→ **WORK ITEM**
Across the records below, count the lines that contain "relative" and write down only the count.

→ **EXERCISE INPUT**

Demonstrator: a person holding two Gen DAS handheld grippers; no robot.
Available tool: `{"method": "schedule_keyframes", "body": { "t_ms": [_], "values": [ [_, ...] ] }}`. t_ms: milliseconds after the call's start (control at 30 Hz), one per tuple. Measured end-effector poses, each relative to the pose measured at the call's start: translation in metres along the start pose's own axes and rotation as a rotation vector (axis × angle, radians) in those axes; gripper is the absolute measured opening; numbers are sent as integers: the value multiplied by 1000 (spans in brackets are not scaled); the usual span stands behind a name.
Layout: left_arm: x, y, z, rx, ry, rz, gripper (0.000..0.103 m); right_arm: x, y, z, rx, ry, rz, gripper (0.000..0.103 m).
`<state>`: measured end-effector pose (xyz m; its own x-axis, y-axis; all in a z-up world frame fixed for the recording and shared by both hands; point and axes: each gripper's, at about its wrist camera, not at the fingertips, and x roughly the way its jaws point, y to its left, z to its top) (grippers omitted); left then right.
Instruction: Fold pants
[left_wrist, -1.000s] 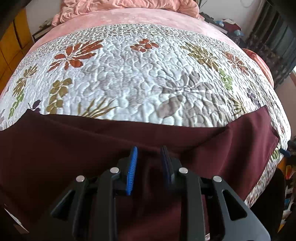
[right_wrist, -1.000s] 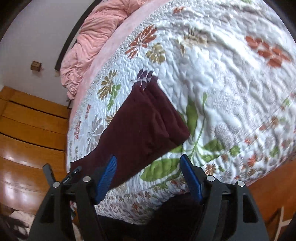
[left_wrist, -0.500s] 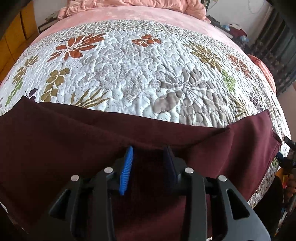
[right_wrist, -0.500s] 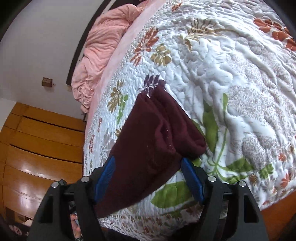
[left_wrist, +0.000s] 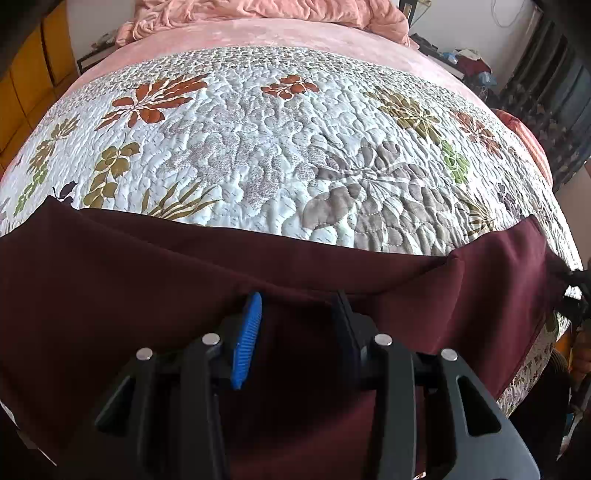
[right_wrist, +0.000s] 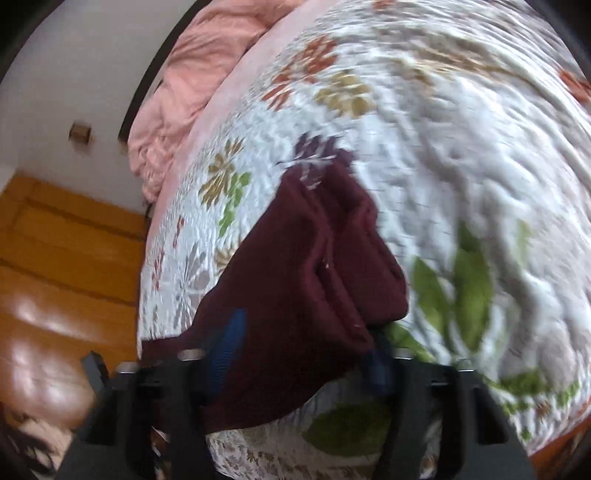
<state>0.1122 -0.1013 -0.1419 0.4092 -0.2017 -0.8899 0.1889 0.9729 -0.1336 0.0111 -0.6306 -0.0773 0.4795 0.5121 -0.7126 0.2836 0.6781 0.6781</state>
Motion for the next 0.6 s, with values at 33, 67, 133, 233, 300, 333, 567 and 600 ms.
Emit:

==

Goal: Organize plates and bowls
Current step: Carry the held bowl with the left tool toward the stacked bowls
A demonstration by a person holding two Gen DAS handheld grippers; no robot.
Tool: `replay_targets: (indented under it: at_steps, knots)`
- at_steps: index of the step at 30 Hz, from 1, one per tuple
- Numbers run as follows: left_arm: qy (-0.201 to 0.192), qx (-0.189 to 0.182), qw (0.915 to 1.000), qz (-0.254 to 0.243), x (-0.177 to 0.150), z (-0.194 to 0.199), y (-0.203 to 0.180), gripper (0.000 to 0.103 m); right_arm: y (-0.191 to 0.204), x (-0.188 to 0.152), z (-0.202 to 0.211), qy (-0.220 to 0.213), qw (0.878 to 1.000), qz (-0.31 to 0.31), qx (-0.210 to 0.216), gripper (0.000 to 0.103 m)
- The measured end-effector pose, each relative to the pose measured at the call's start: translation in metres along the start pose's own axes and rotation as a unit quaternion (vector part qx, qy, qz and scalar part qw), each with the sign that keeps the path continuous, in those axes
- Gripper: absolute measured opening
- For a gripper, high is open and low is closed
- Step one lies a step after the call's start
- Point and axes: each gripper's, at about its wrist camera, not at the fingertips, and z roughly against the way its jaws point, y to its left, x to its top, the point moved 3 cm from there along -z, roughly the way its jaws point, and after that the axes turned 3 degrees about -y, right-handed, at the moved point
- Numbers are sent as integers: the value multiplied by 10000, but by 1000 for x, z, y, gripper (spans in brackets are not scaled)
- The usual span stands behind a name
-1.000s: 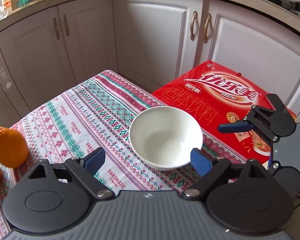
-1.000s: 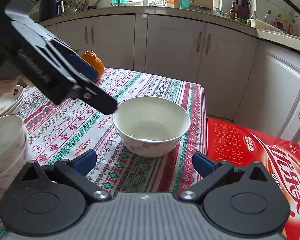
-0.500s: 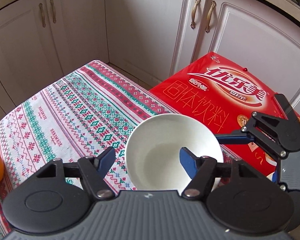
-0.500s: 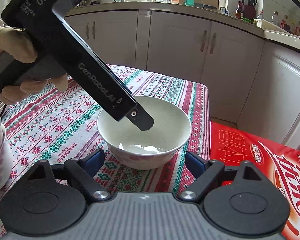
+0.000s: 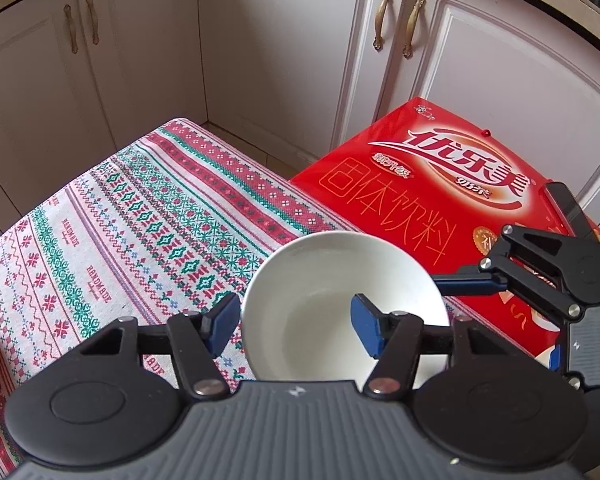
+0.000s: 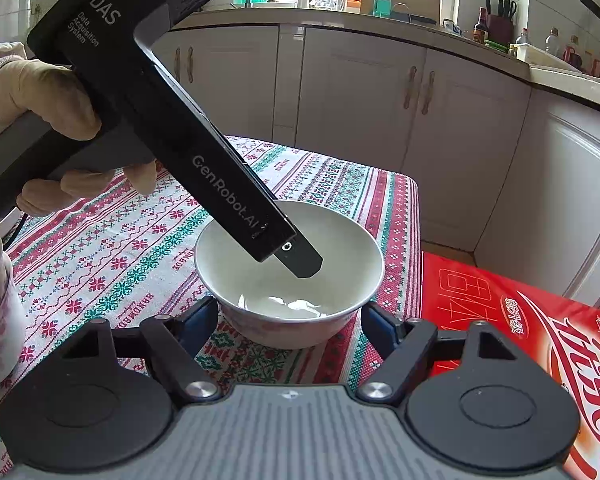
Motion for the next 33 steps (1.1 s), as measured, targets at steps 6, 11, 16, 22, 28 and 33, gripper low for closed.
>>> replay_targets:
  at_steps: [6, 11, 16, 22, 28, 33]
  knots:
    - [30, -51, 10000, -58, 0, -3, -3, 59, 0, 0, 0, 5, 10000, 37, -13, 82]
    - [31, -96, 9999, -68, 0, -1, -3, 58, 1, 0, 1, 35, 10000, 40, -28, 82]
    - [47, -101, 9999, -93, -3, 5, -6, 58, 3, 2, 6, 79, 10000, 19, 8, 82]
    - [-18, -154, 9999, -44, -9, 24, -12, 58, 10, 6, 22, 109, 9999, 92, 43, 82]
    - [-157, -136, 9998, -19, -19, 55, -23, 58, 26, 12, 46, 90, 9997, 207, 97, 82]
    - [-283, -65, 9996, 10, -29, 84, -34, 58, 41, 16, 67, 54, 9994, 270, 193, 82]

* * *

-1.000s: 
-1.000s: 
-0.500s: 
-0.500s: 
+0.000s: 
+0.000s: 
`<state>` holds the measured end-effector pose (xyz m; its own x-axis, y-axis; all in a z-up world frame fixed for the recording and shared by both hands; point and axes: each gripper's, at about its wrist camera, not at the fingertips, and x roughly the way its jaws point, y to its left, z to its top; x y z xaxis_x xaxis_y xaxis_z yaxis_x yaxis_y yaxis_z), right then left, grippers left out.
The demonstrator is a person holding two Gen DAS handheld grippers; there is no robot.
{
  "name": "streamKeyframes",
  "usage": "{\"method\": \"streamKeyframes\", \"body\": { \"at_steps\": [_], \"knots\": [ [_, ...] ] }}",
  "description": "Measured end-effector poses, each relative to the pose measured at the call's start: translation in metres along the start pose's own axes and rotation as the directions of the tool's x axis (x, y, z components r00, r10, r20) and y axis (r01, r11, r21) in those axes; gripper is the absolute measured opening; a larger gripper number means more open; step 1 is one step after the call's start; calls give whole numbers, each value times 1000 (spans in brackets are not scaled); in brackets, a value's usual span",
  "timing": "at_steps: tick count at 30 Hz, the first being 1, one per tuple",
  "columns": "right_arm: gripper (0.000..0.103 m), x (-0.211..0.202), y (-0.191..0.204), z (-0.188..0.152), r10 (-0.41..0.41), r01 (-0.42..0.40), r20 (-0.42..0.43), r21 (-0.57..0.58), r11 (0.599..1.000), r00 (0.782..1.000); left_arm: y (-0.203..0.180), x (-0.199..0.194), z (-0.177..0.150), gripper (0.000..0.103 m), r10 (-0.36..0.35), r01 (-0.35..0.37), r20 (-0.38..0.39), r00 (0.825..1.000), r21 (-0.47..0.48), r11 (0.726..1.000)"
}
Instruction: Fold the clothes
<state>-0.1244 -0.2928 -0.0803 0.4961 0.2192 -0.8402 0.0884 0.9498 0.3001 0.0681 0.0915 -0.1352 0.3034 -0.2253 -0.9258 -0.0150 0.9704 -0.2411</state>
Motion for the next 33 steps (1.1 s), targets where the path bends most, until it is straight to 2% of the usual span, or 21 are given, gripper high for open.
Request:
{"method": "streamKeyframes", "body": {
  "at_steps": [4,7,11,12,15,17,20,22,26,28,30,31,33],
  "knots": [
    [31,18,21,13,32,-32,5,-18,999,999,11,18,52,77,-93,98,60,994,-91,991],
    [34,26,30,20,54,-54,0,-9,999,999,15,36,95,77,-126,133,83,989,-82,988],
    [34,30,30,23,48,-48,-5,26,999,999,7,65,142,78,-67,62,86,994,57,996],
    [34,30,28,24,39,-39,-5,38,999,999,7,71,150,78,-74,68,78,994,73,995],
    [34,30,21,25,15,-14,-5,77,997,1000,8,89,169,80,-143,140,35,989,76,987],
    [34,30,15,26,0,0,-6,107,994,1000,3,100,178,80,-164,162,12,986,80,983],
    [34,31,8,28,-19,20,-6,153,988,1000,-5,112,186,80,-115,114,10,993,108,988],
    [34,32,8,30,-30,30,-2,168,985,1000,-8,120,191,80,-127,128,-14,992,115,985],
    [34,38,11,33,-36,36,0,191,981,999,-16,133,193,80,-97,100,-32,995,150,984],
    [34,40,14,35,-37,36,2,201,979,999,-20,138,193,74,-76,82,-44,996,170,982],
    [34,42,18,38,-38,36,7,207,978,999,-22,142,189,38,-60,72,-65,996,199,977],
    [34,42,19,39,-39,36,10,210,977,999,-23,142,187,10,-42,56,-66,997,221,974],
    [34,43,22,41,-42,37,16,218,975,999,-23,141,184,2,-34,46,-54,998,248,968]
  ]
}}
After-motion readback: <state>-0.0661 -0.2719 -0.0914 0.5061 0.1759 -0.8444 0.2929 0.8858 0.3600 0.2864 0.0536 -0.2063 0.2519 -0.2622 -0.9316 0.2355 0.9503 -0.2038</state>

→ **FINAL ANSWER**
3